(Recorded information begins)
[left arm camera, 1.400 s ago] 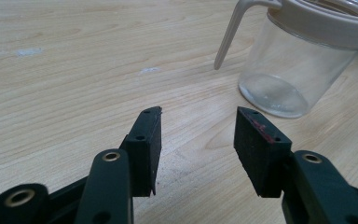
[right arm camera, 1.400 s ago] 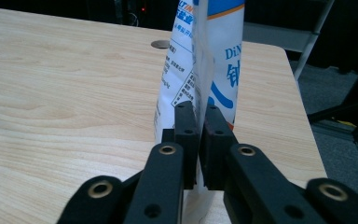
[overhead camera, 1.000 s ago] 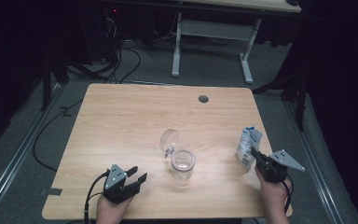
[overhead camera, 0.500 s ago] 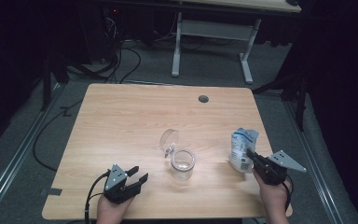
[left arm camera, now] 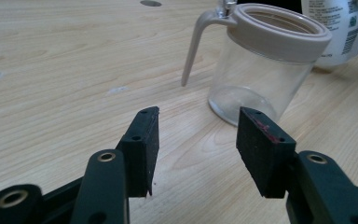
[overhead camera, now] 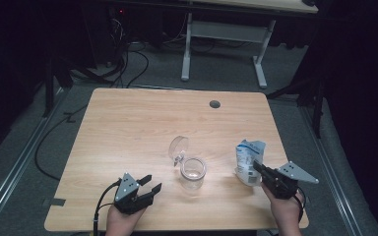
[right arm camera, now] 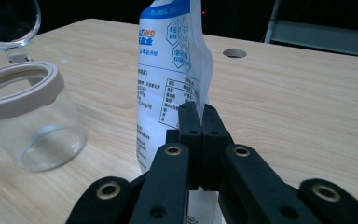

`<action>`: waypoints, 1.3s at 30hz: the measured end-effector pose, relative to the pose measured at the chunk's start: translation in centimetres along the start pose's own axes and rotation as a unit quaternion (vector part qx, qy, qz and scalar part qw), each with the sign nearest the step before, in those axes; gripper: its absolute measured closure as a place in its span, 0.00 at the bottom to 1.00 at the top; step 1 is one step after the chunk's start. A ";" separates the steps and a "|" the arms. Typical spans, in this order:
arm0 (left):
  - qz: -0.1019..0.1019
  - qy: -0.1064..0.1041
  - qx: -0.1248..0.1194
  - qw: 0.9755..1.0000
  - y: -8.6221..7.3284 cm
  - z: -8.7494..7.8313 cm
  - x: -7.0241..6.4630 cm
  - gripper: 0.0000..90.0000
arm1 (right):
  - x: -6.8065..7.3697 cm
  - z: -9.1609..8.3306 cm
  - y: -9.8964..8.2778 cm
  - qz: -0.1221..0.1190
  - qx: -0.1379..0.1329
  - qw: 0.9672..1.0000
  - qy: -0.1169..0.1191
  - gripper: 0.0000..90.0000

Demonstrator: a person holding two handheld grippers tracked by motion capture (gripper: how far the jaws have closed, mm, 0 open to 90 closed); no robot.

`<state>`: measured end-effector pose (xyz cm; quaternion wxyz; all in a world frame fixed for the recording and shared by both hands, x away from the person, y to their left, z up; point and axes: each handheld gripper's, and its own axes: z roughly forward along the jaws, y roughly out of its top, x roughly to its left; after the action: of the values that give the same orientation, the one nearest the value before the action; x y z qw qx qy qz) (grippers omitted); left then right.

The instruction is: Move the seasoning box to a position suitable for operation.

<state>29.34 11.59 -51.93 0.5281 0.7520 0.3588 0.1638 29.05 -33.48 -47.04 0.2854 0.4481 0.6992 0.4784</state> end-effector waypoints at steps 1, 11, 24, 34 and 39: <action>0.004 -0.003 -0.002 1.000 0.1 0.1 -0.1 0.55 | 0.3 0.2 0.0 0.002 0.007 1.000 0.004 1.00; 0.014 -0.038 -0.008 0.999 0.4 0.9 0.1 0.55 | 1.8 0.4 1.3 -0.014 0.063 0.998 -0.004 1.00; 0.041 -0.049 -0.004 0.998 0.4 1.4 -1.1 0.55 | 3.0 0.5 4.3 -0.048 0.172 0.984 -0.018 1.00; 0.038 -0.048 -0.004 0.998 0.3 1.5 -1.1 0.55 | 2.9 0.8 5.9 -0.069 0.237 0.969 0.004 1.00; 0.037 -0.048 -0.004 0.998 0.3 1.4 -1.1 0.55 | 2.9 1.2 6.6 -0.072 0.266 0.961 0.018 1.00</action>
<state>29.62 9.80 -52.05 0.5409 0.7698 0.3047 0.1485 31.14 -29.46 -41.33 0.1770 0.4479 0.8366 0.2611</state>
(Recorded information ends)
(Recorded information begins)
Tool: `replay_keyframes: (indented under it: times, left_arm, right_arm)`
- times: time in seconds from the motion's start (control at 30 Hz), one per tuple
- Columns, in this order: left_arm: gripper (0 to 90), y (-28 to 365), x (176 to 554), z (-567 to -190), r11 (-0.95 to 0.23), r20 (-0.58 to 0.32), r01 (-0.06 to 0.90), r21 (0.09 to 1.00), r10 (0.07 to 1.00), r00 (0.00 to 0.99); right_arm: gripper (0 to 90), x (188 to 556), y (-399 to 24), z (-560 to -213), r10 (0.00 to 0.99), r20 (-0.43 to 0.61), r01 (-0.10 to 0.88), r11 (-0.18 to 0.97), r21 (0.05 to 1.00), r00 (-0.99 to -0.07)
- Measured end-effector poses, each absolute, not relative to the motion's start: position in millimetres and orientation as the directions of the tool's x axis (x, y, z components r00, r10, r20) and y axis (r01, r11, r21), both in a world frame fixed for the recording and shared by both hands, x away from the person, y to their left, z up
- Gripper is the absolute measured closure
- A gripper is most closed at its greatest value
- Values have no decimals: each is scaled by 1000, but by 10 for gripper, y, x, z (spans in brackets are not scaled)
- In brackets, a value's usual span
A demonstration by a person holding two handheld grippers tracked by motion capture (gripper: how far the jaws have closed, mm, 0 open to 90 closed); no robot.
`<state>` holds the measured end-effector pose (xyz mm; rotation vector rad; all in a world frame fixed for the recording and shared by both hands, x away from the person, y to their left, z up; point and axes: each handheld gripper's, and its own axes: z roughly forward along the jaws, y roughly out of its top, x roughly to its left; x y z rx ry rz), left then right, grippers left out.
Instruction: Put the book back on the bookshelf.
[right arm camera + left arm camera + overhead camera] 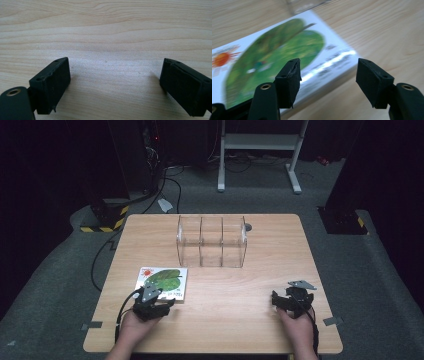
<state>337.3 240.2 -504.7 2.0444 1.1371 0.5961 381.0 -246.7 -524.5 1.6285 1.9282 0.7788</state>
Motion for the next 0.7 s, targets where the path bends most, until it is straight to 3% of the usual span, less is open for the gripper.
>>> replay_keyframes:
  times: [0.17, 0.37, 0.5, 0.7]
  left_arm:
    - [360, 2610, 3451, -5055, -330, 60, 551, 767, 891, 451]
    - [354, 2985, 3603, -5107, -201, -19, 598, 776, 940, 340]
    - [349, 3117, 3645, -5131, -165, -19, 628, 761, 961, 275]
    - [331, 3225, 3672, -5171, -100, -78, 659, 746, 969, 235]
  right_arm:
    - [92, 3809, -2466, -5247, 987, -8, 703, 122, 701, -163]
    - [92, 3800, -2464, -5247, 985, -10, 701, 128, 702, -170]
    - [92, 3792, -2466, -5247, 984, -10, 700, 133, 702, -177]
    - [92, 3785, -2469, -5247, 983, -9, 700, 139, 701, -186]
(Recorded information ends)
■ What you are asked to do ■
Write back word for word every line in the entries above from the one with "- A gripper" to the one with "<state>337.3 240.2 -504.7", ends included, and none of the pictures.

■ Problem solution ■
- A gripper is most closed at its greatest value
- Values have no decimals: each is scaled by 1000, but by 10 for gripper, y, x, z (spans in brackets are not scaled)
- In brackets, a value's usual span
A demonstration by a person holding two handheld grippers tracked by motion capture (gripper: how far the jaws have closed, mm, 0 open to 90 closed); no robot.
`<state>` holds the measured end-effector pose (xyz mm; rotation vector rad; all in a world frame fixed for the recording and shared by both hands, x away from the person, y to their left, z up; point and axes: each handheld gripper's, and its own axes: z roughly forward along the jaws, y roughly out of its top, x roughly to its left; x y z rx ry rz), left then right, grippers left out.
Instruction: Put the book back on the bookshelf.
[right arm camera + left arm camera + overhead camera] 
<state>337.3 240.2 -504.7 2.0444 1.1371 0.5961 381.0 -246.7 -524.5 1.6285 1.9282 0.7788</state>

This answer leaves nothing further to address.